>>>>

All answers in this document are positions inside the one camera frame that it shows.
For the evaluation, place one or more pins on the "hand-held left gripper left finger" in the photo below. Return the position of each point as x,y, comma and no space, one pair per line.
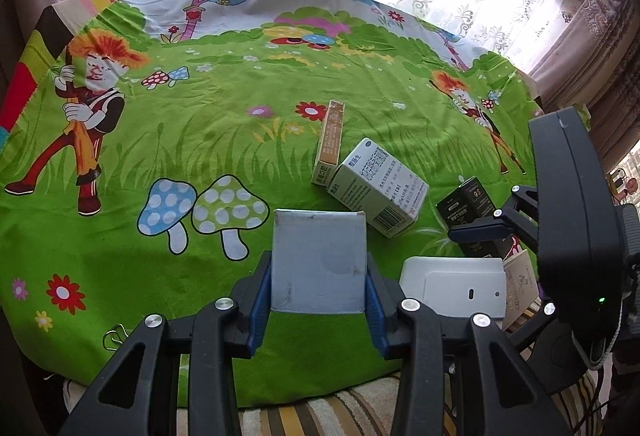
257,311

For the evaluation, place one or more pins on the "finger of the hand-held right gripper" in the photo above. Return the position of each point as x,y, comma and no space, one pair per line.
537,323
480,228

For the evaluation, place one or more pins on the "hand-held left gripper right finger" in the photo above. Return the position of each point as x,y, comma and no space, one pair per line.
377,316

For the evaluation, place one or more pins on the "grey white cardboard box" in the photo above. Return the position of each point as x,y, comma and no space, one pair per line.
320,261

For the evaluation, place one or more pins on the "black box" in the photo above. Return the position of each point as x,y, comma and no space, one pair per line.
472,203

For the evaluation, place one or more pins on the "cream patterned box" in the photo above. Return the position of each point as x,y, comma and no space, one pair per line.
520,281

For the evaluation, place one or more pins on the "white plastic container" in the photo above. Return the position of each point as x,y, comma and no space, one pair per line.
450,286

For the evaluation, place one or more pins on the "pale yellow object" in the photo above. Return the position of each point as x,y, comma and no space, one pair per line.
582,116

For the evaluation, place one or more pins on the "green white medicine box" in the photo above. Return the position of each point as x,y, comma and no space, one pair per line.
380,186

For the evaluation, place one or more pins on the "striped beige sofa cushion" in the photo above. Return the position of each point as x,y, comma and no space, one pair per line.
325,416

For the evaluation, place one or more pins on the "green cartoon printed blanket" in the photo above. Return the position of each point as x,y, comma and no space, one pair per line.
150,276

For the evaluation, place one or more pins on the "metal binder clip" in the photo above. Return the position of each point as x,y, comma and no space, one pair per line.
116,335

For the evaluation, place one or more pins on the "orange white medicine box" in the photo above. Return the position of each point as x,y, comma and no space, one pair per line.
330,146

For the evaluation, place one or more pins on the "beige patterned curtain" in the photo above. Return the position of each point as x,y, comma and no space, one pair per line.
600,41

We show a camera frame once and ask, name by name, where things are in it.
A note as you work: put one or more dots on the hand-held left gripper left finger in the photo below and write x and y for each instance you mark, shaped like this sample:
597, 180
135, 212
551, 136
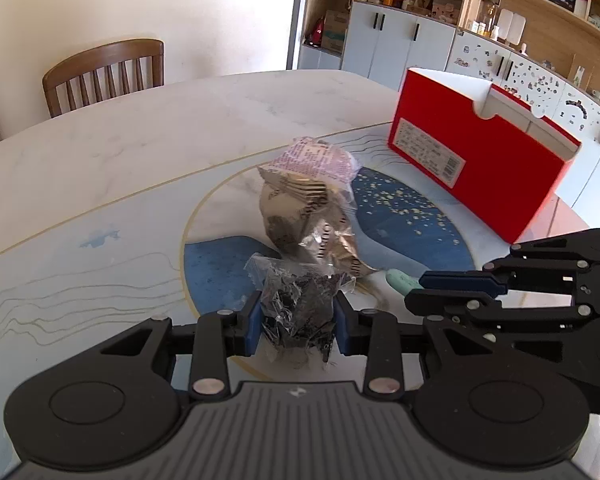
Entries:
252, 327

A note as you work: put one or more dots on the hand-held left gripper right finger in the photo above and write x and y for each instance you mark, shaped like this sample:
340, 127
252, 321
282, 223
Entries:
342, 327

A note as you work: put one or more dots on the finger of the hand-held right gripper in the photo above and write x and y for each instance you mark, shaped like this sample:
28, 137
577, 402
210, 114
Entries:
460, 282
445, 305

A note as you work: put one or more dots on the dark clear plastic bag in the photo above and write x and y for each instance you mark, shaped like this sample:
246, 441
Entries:
300, 305

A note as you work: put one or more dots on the teal utility knife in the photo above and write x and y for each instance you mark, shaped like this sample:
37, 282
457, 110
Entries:
402, 281

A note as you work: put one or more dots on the red cardboard box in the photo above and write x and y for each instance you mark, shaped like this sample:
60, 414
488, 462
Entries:
490, 170

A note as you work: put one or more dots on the white marble desktop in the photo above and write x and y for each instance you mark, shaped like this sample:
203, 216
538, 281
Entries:
105, 185

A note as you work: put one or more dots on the crumpled gold foil wrapper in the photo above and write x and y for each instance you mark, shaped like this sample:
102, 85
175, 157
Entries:
300, 215

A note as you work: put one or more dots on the purple white snack packet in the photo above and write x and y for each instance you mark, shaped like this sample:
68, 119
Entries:
315, 160

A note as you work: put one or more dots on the white sticker-covered cabinet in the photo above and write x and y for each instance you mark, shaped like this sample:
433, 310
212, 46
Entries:
530, 80

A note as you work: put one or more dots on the white rounded containers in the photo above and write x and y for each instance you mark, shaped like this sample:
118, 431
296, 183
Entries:
511, 26

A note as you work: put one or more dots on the low white cabinet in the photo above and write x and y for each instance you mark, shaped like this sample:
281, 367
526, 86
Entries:
319, 57

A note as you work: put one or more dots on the glass jar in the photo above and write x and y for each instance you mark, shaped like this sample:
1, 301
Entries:
487, 16

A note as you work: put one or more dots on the brown cardboard carton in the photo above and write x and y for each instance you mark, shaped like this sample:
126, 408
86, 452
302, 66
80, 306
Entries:
336, 30

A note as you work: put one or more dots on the red fire extinguisher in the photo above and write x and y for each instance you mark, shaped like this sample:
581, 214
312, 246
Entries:
317, 34

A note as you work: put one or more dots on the wooden chair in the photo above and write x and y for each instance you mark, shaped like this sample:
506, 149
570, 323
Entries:
105, 52

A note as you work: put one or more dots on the wooden wall shelf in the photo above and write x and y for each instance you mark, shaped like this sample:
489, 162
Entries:
555, 25

<<<<

### Task brief
Make an exact copy of the listing above. Its pictures are not needed.

### Solution to this task
All answers in this document are positions inside the one camera frame that it shows.
For the evaluation, place one or more pins on the "hand-held left gripper left finger" in the photo below. Return the position of each point as x,y, comma and no space, one pair per line.
257,311

For the evaluation, place one or more pins on the "finger of the hand-held right gripper" in the photo above. Return the position of each point as x,y, comma and no space, one pair per line.
537,323
480,228

For the evaluation, place one or more pins on the "hand-held left gripper right finger" in the photo above. Return the position of each point as x,y, comma and no space, one pair per line.
377,316

For the evaluation, place one or more pins on the "grey white cardboard box" in the photo above. Return the position of each point as x,y, comma and no space, one pair per line.
320,261

For the evaluation, place one or more pins on the "black box" in the photo above. Return the position of each point as x,y, comma and no space, one pair per line.
472,203

For the evaluation, place one or more pins on the "cream patterned box" in the photo above. Return the position of each point as x,y, comma and no space, one pair per line.
520,281

For the evaluation, place one or more pins on the "white plastic container" in the photo above. Return the position of each point as x,y, comma and no space, one pair per line.
450,286

For the evaluation, place one or more pins on the "pale yellow object" in the photo above. Return the position of each point as x,y, comma and no space, one pair per line.
582,116

For the evaluation, place one or more pins on the "green white medicine box" in the photo above. Return the position of each point as x,y, comma and no space, one pair per line.
380,186

For the evaluation, place one or more pins on the "striped beige sofa cushion" in the photo above. Return the position of each point as x,y, comma and no space, one pair per line.
325,416

For the evaluation, place one or more pins on the "green cartoon printed blanket" in the photo above. Return the position of each point as x,y, comma and no space, one pair per line.
150,276

For the evaluation, place one or more pins on the "metal binder clip" in the photo above. Return the position of each point as x,y, comma and no space, one pair per line.
116,335

For the evaluation, place one or more pins on the "orange white medicine box" in the photo above. Return the position of each point as x,y, comma and no space, one pair per line.
330,146

For the evaluation, place one or more pins on the "beige patterned curtain" in the photo above. Return the position of each point as x,y, comma and no space, one pair per line.
600,41

We show a camera frame once and ask, name by name, where things are in it.
A note as you work: put one or more dots on the hand-held left gripper left finger in the photo below and write x and y for each instance you mark, shaped like this sample:
597, 180
135, 212
551, 136
Entries:
252, 327

A note as you work: put one or more dots on the hand-held left gripper right finger in the photo above and write x and y for each instance you mark, shaped like this sample:
340, 127
252, 321
282, 223
Entries:
342, 327

A note as you work: put one or more dots on the finger of the hand-held right gripper in the photo above and write x and y for each instance you mark, shaped like this sample:
28, 137
577, 402
210, 114
Entries:
460, 282
445, 305

A note as you work: put one or more dots on the dark clear plastic bag in the photo above and write x and y for each instance you mark, shaped like this sample:
246, 441
Entries:
300, 305

A note as you work: put one or more dots on the teal utility knife in the photo above and write x and y for each instance you mark, shaped like this sample:
37, 282
457, 110
Entries:
402, 281

A note as you work: put one or more dots on the red cardboard box in the photo above and write x and y for each instance you mark, shaped like this sample:
60, 414
488, 462
Entries:
490, 170

A note as you work: put one or more dots on the white marble desktop in the photo above and write x and y for each instance you mark, shaped like this sample:
203, 216
538, 281
Entries:
105, 185

A note as you work: put one or more dots on the crumpled gold foil wrapper in the photo above and write x and y for each instance you mark, shaped like this sample:
102, 85
175, 157
Entries:
300, 215

A note as you work: put one or more dots on the purple white snack packet in the photo above and write x and y for each instance you mark, shaped like this sample:
68, 119
Entries:
315, 160

A note as you work: put one or more dots on the white sticker-covered cabinet in the photo above and write x and y for each instance you mark, shaped like this sample:
433, 310
212, 46
Entries:
530, 80

A note as you work: put one or more dots on the white rounded containers in the photo above and write x and y for each instance you mark, shaped like this sample:
118, 431
296, 183
Entries:
511, 26

A note as you work: put one or more dots on the low white cabinet in the photo above and write x and y for each instance you mark, shaped like this sample:
281, 367
526, 86
Entries:
319, 57

A note as you work: put one or more dots on the glass jar in the photo above and write x and y for each instance you mark, shaped like this sample:
1, 301
Entries:
487, 16

A note as you work: put one or more dots on the brown cardboard carton in the photo above and write x and y for each instance you mark, shaped like this sample:
126, 408
86, 452
302, 66
80, 306
Entries:
336, 30

A note as you work: put one or more dots on the red fire extinguisher in the photo above and write x and y for each instance you mark, shaped like this sample:
581, 214
312, 246
Entries:
317, 34

A note as you work: put one or more dots on the wooden chair in the photo above and write x and y for each instance you mark, shaped like this sample:
506, 149
570, 323
Entries:
105, 52

A note as you work: put one or more dots on the wooden wall shelf in the photo above and write x and y for each instance you mark, shaped like this sample:
489, 162
Entries:
555, 25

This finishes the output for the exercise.